- What you should do
For the records that follow, please set down exactly the lines between the one holding "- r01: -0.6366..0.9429" and the one holding "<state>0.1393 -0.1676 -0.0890", inclusive, and only those.
[Opening Data for review section]
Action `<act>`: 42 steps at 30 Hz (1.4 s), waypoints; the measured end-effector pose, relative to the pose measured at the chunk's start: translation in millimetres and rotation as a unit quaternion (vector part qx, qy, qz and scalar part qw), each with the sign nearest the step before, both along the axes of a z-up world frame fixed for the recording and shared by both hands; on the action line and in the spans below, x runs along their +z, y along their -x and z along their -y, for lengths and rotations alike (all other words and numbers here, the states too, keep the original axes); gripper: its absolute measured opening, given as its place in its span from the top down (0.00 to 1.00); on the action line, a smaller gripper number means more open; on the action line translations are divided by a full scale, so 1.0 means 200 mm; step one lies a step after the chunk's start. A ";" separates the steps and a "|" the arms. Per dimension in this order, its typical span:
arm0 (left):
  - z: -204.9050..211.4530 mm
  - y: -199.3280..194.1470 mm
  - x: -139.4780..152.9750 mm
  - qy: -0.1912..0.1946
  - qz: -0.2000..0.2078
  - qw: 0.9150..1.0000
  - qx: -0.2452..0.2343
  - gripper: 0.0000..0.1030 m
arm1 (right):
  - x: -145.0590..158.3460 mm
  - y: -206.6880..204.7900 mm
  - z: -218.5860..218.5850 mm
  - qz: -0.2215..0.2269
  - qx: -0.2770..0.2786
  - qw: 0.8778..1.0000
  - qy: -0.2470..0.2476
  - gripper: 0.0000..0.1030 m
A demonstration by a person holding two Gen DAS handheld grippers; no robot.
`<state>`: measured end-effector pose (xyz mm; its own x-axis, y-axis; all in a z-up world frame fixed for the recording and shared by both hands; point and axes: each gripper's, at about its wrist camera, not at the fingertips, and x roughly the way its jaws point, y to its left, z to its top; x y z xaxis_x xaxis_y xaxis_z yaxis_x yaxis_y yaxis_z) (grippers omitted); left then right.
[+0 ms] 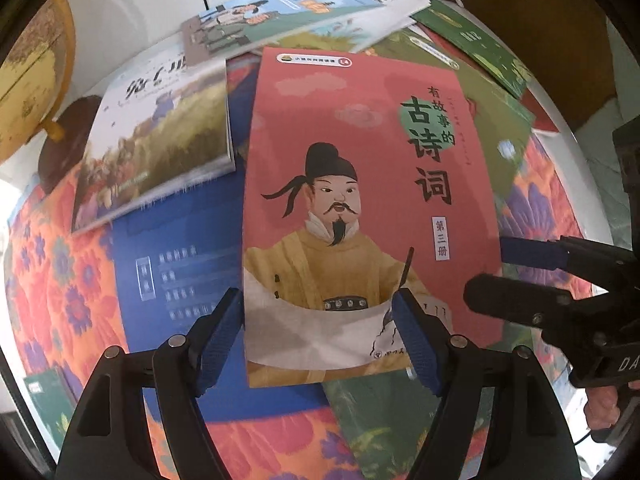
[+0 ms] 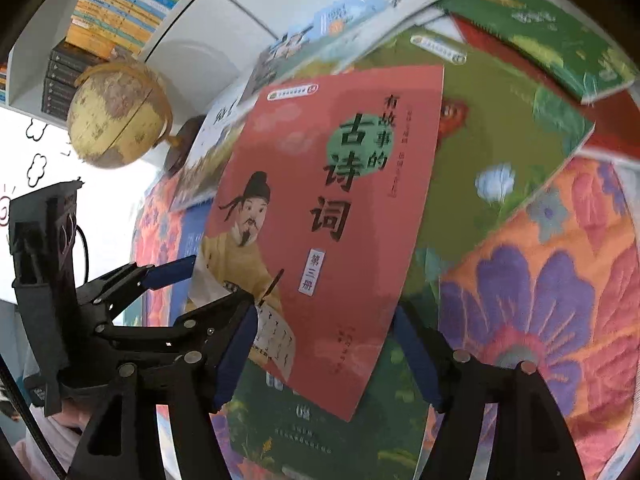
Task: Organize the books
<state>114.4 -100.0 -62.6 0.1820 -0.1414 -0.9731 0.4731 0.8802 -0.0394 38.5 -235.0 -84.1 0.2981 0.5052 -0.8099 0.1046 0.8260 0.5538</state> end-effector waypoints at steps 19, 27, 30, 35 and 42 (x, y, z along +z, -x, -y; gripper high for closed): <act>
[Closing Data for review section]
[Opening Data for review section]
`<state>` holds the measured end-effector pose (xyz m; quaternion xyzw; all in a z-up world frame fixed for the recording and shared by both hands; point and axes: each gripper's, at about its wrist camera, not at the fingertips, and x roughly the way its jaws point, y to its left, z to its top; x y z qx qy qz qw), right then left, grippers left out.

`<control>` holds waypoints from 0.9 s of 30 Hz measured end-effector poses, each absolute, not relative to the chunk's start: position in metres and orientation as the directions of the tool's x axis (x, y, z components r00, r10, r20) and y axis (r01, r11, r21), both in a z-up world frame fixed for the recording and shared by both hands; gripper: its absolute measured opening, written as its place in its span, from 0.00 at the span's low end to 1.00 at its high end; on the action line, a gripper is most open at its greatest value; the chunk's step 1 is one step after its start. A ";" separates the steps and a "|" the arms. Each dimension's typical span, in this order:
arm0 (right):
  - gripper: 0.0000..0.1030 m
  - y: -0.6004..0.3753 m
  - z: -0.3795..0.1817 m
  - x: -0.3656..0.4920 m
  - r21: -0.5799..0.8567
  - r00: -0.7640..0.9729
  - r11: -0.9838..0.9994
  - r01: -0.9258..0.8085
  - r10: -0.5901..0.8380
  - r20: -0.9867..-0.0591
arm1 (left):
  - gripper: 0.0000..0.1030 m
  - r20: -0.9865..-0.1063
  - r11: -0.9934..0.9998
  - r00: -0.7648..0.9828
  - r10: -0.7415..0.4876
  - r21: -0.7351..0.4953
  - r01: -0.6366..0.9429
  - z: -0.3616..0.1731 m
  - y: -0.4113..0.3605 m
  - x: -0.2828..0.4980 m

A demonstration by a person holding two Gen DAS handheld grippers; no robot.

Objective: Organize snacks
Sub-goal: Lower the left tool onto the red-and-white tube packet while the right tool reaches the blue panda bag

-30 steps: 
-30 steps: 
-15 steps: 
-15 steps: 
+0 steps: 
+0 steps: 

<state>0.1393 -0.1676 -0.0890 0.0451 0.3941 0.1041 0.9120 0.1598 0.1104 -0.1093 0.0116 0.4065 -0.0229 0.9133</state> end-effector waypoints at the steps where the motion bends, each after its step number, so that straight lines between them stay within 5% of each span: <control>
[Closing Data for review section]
- Your solution
  - r01: -0.6366..0.9429
  - z: -0.3616..0.1731 m
  - y: -0.4113..0.3605 m
  - x: -0.2828..0.4980 m

A demonstration by a person holding two Gen DAS handheld grippers; no robot.

Objective: Organize snacks
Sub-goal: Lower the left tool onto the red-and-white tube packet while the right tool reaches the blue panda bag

-30 steps: 
-30 steps: 
-15 steps: 
-15 steps: 
+0 steps: 
+0 steps: 

<state>0.1393 -0.1676 -0.0890 0.0451 0.3941 0.1041 0.9120 0.1598 0.1104 -0.1093 0.0116 0.4065 -0.0229 0.9133</state> end-effector waypoints at the steps where the motion bends, each after its step number, so that straight lines between them stay within 5% of each span: <control>

That is the complete answer to the exercise.